Heilbronn: Musikalisches Monument zum Volkstrauertag
Von Brigitte Fritz-Kador
Heilbronn. Mit den drei Chören der Kilianskirche – dem Vokalensemble, dem „Vokalensemble plus“ und dem Bach-Chor –, mit dem verstärkten Württembergischen Kammerorchester (WKO) Heilbronn und den Gesangssolisten Marie-Pierre Roy (Sopran), Anna Haase von Brincken (Mezzosopran), Joshua Whitener (Tenor) und Andreas Hörl (Bass) erklang Verdis epochales „Requiem“ zum Volkstrauertag in der Kilianskirche.
Man muss diese Aufführung auch in ihrem zeitlichen Kontext sehen: Am 4. Dezember jährt sich der Tag der Zerstörung Heilbronns zum 75. Mal. Auch das rechtfertigt die gewaltige Anstrengung, die hinter dem von Kirchenmusikdirektor Stefan Skobowsky geleiteten Werk steht, bei dem man sich auch darüber einig sein kann: Es ist gewaltig und damit auch eine solche Herausforderung – umso mehr, als die Akustik der Kilianskirche nicht ohne Tücken ist. Minutenlanger Beifall belohnte alle Mühen.
Zum Leit- und auch Leidmotiv seines Requiems wählte Verdi „dies irae, dies illa“, also den „Zorn Gottes“. Wenn sich hier immer wieder orchestrale und chorische Klangberge auftürmen und bis in die schrillsten Höhen gehen, wenn die Pauken als Continuo den Weltuntergang beschwören und die Trompeten von der Orgelempore wie jene im biblischen Jericho „den Schall verbreiten durch die Gräber aller Gegenden“, dann ist die drängende Assoziation zu den historischen Ereignissen in Heilbronn nicht zu umgehen. Sie öffnen emotionale Ebenen, die das Publikum in der bis auf den letzten Platz besetzten Kirche am Ende erst einmal lange und betroffen schweigenlässt.

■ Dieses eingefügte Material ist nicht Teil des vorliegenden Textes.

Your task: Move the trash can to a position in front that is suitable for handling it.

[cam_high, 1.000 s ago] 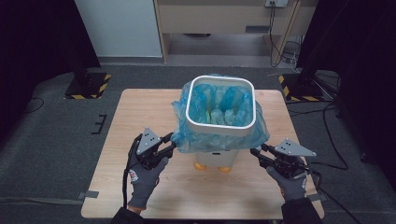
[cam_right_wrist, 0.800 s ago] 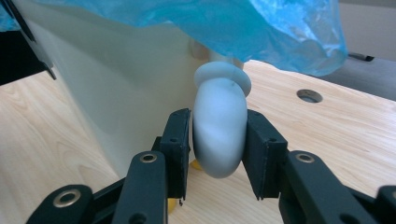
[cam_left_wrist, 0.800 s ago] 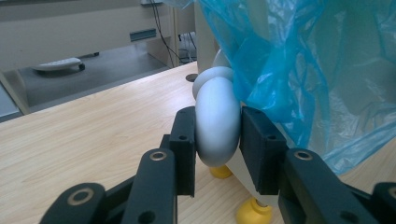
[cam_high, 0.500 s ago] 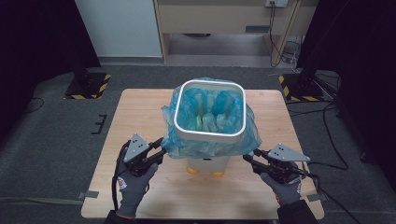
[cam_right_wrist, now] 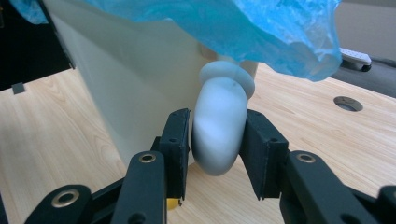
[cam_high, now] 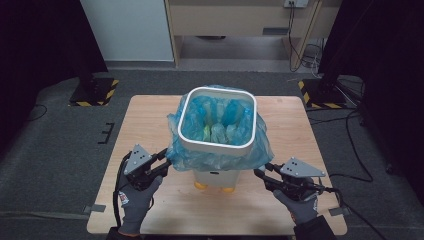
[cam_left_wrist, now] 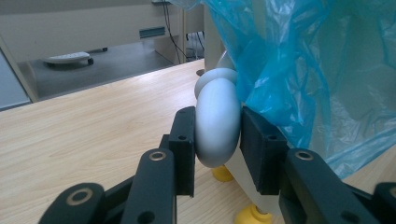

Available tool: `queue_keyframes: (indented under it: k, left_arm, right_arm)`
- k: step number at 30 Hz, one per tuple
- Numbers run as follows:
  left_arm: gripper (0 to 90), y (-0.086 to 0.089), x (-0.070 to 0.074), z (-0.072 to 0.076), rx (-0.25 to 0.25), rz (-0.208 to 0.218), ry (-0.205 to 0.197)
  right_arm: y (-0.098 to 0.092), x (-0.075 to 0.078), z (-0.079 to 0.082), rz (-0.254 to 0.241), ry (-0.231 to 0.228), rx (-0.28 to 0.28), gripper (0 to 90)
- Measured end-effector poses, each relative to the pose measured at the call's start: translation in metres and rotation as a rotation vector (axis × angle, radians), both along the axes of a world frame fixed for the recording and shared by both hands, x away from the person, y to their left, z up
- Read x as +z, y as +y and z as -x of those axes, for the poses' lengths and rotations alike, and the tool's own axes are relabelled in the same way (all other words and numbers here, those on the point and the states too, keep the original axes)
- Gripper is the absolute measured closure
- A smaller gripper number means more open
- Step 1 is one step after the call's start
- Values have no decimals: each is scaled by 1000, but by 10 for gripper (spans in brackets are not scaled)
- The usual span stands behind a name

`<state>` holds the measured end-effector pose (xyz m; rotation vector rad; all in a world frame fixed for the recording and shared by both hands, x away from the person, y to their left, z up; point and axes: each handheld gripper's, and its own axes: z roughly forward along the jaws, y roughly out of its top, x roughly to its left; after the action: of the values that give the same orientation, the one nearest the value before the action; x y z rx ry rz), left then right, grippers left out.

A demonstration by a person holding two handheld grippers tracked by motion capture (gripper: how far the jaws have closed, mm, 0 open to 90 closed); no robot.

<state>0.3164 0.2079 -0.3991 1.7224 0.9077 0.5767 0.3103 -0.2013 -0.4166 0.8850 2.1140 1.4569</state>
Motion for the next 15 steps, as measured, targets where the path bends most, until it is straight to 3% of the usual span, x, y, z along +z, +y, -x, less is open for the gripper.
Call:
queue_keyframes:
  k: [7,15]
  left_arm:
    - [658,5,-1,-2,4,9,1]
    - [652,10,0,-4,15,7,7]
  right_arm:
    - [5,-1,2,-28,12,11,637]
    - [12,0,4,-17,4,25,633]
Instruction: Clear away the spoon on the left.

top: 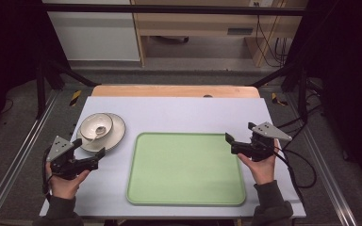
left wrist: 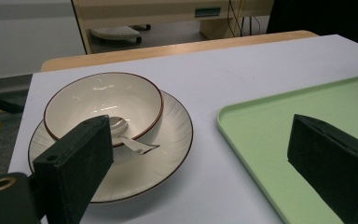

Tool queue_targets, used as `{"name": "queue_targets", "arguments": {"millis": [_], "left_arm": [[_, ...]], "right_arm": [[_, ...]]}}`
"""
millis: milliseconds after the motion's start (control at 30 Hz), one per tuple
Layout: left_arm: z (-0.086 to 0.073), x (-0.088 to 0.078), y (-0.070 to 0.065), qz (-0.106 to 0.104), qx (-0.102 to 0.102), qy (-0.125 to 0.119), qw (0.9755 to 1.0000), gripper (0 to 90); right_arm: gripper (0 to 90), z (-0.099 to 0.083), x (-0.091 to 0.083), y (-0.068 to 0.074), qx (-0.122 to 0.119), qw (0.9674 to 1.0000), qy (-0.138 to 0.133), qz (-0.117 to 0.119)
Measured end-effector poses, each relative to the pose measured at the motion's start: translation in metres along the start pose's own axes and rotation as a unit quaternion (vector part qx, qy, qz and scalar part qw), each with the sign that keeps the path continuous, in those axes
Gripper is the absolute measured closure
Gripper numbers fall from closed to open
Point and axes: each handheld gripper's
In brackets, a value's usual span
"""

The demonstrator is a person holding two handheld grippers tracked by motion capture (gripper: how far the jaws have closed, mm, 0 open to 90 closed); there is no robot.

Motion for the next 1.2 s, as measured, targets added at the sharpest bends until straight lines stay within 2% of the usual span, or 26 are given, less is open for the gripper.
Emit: {"name": "queue_targets", "arguments": {"millis": [500, 833, 1033, 1200], "left_arm": [[-0.003, -0.002, 0.009, -0.01, 0.009, 0.01, 0.9999, 7.5], [-0.006, 0.0, 0.016, -0.015, 0.019, 0.03, 0.9993, 9.0], [-0.009, 0.004, 0.022, -0.011, 0.024, 0.05, 0.9984, 10.7], [-0.011, 0.006, 0.026, -0.006, 0.026, 0.055, 0.9981, 12.9]], "right_arm": [[6.8, -0.002, 0.002, 0.0, -0.007, 0.9999, 0.013, -0.004], [7.2, -0.003, 0.003, 0.002, -0.006, 0.9998, 0.017, -0.005], [7.3, -0.003, 0.004, 0.002, -0.011, 0.9998, 0.018, -0.006], [7.5, -0.004, 0.006, 0.004, -0.01, 0.9997, 0.022, -0.005]]}}
Point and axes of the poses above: each handheld gripper's, and its own axes: x roughly forward along the jaws, z roughly out of its top, y roughly to its left, and after that the axes turned 10 degrees about -z, right-handed
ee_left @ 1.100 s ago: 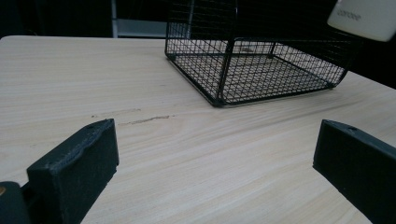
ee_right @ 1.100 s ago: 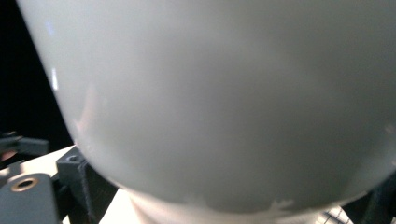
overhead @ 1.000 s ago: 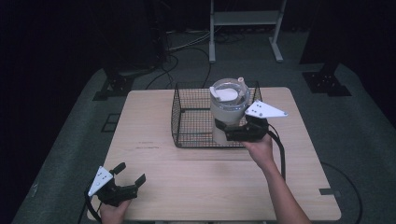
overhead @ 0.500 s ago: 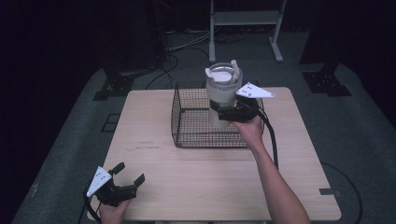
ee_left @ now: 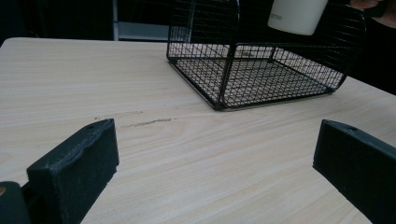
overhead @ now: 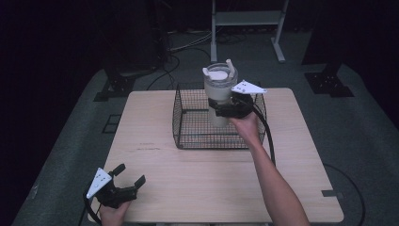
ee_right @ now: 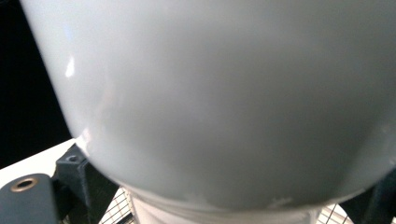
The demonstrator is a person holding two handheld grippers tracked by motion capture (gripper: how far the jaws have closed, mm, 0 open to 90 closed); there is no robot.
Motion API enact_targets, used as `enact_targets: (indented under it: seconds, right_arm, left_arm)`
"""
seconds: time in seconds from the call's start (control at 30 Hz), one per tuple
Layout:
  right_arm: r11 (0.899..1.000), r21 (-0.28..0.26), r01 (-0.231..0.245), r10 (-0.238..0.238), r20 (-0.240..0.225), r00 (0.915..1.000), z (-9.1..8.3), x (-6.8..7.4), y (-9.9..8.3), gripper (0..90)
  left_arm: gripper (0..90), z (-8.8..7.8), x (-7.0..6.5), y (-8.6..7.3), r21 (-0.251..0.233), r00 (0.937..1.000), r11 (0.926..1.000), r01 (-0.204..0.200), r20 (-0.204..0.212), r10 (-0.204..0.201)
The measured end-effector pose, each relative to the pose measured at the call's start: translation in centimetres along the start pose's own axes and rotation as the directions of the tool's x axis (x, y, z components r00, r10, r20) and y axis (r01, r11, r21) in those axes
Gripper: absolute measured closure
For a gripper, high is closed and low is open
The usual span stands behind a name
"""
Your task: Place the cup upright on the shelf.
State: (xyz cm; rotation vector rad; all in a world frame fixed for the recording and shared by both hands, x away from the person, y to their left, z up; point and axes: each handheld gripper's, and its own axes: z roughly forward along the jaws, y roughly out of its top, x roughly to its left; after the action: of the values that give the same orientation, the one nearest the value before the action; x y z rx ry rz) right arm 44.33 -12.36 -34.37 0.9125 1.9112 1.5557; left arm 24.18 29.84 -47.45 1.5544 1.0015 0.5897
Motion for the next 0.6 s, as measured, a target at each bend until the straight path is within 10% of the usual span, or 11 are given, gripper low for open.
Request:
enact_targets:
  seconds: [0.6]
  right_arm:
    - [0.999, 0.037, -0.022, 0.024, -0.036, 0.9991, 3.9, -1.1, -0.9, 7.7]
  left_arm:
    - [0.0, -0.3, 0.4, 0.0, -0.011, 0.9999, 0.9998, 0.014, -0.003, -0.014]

Denn war es nicht „Gottes Zorn“, der am 4. Dezember über die Stadt hereinbrach, in der sich so viele schuldig gemacht hatten? Nicht mit dem „Dona nobis pacem“, also der Bitte um Frieden, lässt Verdi sein Requiem enden, sondern mit der um ewige Ruhe und dem so berührend vom Sopran und Chor gesungenen „Libera me“. Diese Bitte um Befreiung klingt noch lange nach, besonders vor der Aufführungsgeschichte dieses Werks gerade in der Kilianskirche: Es erklang hier noch am Karfreitag 1944.
Dass es sich bei den drei Chören um „Laien“ handelt, wenn auch sehr erprobte, ließen sie vollständig vergessen mit präzisen Piano-Einsätzen, klaren Höhen, modulationsfähig und im „Dialog“ mit den Sängern auf Augenhöhe, „Tonhöhe“ möchte man da lieber sagen.
Wie Marie-Pierre Roy die Sopran-Partien bewältigte, nachdem sie zwei Tage zuvor noch in Salzburg einspringen musste, war bewundernswert; ihre Stimme wird man noch lange im Ohr und im Gedächtnis behalten. Das gilt auch für Mezzosopranistin Anna Haase von Brincken – wenn auch gelegentlich schwankend, dann aber wieder von Verdischer Theatralik getragen. Da war Tenor Joshua Whitener dann fast zu lyrisch-schlank, auch angesichts des volltönenden Basses von Andreas Hörl – das soll angesichts des Gesamteindrucks nur als „Randkritik“ verstanden sein.
Info: Das nächste musikalische Großereignis in der Kilianskirche steht am 4. Dezember an: das eigentliche Gedenkkonzert, das traditionell vom Philharmonischen Chor bestritten wird; in diesem Jahr mit der Uraufführung der sinfonischen Dichtung „Heilbronner Inferno“ des inzwischen 94-jährigen Heilbronners Hans-Günther Bunz, der hier seine Eltern am 4. Dezember verloren hat. Danach erklingt die „Missa Solemnis“ von Beethoven.